### Data extract ###
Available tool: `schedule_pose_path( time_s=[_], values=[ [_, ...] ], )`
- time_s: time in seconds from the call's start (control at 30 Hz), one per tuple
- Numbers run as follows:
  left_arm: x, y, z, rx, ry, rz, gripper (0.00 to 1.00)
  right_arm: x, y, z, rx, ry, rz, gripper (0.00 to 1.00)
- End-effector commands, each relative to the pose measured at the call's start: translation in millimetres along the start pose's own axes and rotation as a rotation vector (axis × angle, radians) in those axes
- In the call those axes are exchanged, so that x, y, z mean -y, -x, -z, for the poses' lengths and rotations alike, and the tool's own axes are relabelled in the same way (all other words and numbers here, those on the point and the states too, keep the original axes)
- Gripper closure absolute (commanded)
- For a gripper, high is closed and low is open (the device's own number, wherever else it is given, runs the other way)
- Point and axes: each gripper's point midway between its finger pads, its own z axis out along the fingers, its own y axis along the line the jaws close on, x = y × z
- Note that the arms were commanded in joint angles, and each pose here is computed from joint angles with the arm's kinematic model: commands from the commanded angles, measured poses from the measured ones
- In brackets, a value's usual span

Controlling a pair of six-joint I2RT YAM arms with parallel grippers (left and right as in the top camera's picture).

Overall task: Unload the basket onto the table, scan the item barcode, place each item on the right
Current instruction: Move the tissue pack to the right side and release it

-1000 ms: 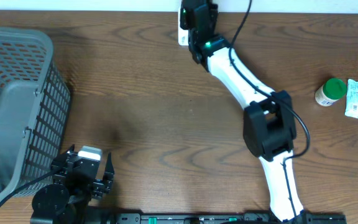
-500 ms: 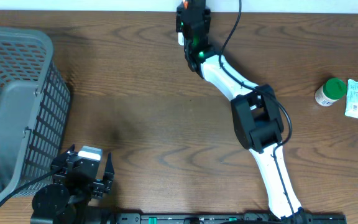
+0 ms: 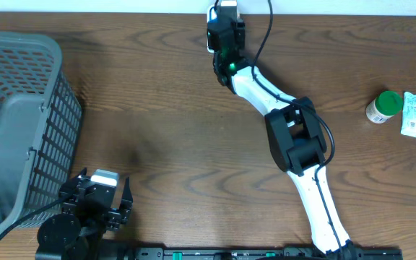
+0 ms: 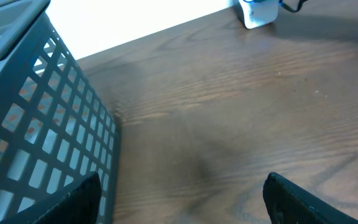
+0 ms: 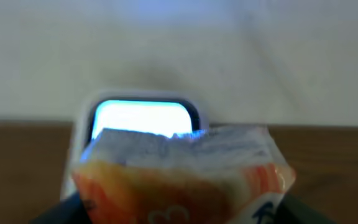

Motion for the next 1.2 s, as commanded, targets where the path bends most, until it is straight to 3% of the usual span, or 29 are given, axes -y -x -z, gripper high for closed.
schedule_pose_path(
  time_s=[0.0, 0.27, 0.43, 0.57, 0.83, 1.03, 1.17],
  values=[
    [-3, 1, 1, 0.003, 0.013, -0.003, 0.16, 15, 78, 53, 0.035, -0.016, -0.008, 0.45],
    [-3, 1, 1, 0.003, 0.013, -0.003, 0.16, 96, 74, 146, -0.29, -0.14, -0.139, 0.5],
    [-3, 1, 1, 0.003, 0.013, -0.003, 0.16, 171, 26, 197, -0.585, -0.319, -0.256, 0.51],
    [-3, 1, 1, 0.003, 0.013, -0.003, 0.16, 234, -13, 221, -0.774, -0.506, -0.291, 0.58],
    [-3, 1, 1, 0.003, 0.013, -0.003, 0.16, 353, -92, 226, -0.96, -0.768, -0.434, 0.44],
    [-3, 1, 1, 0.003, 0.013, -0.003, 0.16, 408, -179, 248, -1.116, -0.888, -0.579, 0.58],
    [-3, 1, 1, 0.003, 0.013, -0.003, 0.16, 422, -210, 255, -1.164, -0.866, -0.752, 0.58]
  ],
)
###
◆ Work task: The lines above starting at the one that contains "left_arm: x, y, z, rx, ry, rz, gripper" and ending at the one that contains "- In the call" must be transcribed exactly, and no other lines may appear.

◆ The answer:
  left_arm: x, y, z, rx, ry, rz, gripper (0.00 to 1.00)
  right_arm: x, y, z, rx, ry, rz, gripper (0.00 to 1.00)
- End-effector commands, each relative to the pose measured at the call's start: translation in millimetres along the start pose's own axes and rotation as a rotation vector (axis × angle, radians) in those axes
- In the call those axes are exchanged, so that x, y, z mean -y, -x, -z, for the poses' lengths and rotations alike, and the tool's own axes are relabelled in the same way (all other words and numbers here, those on the point and the states too, keep the original axes)

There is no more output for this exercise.